May 26, 2020

The Niche

Knoepfler lab stem cell blog

New Stem Cell Clinic Trial for Alzheimer’s: Perspectives & Questions

A team at the University of Miami has launched a claimed first of its kind stem cell clinic trial for Alzheimer’s Disease (AD). The trial seems somewhat unique in using mesenchymal stem cells (MSC) for AD and is being run with biotech Longeveron.Test for Alzheimer's Disease

You can read more on the actual clinic trial including all the pertinent details here. I was unable to find a website for the company, but it is described here. Another stem cell trial for AD was announced last year that drew some notice and questions from me so I’m not sure that the Miami one is truly the first using MSCs. It doesn’t have to be first to be important.
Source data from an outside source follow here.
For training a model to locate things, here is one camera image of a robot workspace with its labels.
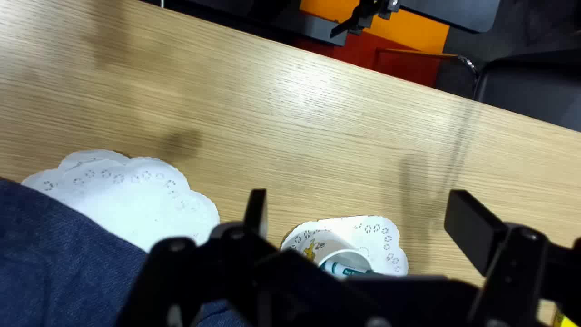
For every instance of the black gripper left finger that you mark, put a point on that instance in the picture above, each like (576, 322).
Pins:
(256, 210)

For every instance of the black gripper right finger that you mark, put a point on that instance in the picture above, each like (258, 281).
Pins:
(474, 228)

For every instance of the teal and white marker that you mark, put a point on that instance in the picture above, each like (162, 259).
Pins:
(351, 272)

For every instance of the white printed mug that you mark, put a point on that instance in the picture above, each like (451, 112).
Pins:
(329, 250)

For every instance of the white paper doily under mug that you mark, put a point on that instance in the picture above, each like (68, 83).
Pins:
(378, 239)

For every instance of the white cloth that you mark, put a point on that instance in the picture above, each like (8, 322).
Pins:
(133, 197)

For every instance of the black office chair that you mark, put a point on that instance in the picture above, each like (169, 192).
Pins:
(532, 84)

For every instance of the dark blue denim cloth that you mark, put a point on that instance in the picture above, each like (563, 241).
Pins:
(55, 266)

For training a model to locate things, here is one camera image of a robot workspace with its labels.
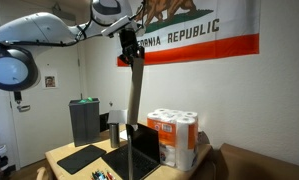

The primary outcome measure in this new trial is safety and the secondary is efficacy for reduced AD symptoms and changes in quality of life. It is described this way officially:

“This is a randomized, placebo-controlled clinical trial designed to evaluate the safety and efficacy of LMSCs (Longeveron Mesenchymal Stem Cells) or placebo in subjects with Alzheimer’s Disease. Following a successful Safety Run-In Phase, a total of twenty-five (25) subjects will be randomized to (2:2:1) to receive low-dose LMSCs, high-dose LMSCs or placebo. After randomization, baseline imaging, and study product infusion, subjects will be followed up at 2,6,13,39 and 52 week post study product infusion. Intention-to-treat study population will be used for the purpose of the endpoint analysis and safety evaluations.”

Ultimately there will be three arms: 20 million Longeveron MSCs, 100 million Longeveron MSCs, and Placebo.

In a press release (PR) on the trial, the PI on the trial was quoted this way, “We believe infusions of these types of stem cells have the potential to be beneficial to individuals with Alzheimer’s disease,” said Bernard S. Baumel, M.D., assistant professor of neurology at the Miller School of Medicine, and principal investigator for the phase 1 clinical trial.”

The PR goes on to say, “Baumel is collaborating with Joshua M. Hare, M.D., Director of the Miller School’s Interdisciplinary Stem Cell Institute (ISCI) and Louis Lemberg Professor of Medicine, using mesenchymal stem cells developed by Longeveron, a UM life sciences spin-off company.”

In this kind of situation with systemic infusions of stem cells for neurological disorders, whether it is AD, autism, MS, or others, I always ask myself this kind of question, “Does a stem cell infusion clinic trial for Alzheimer’s make sense scientifically?”

I’m not 100% sure.

OK, yes, AD has an inflammatory component and MSCs can have anti-inflammatory immunomodulating properties, but is that a strong enough rationale for a trial? Maybe.

Also, in AD the blood brain barrier can be compromised so perhaps some MSCs put into the blood stream can get into the brain or could have a systemic anti-inflammatory effect. Again, maybe. Direct infusion of cells into the brains of AD patients might make more sense even if that seems like a more intense intervention.

One other issue that comes into play is consent in these kinds of trials. If the trial participants do indeed only have mild AD, then perhaps they can do a full informed consent, but that needs to be carefully evaluated. If there is uncertainty about whether their dementia has gone past a certain point, there is a key question of whether such consent is possible any longer. Does consent by family then come into play?

On the other hand, AD is a ubiquitous, fatal, and broadly devastating disease that goes beyond the patients themselves to family with a truly massive negative impact on society. There is no real treatment for AD. For these reasons, it seems reasonable to do trials such as this even if the rationale is a “maybe”. I hope the trial produces clear, encouraging data over the years.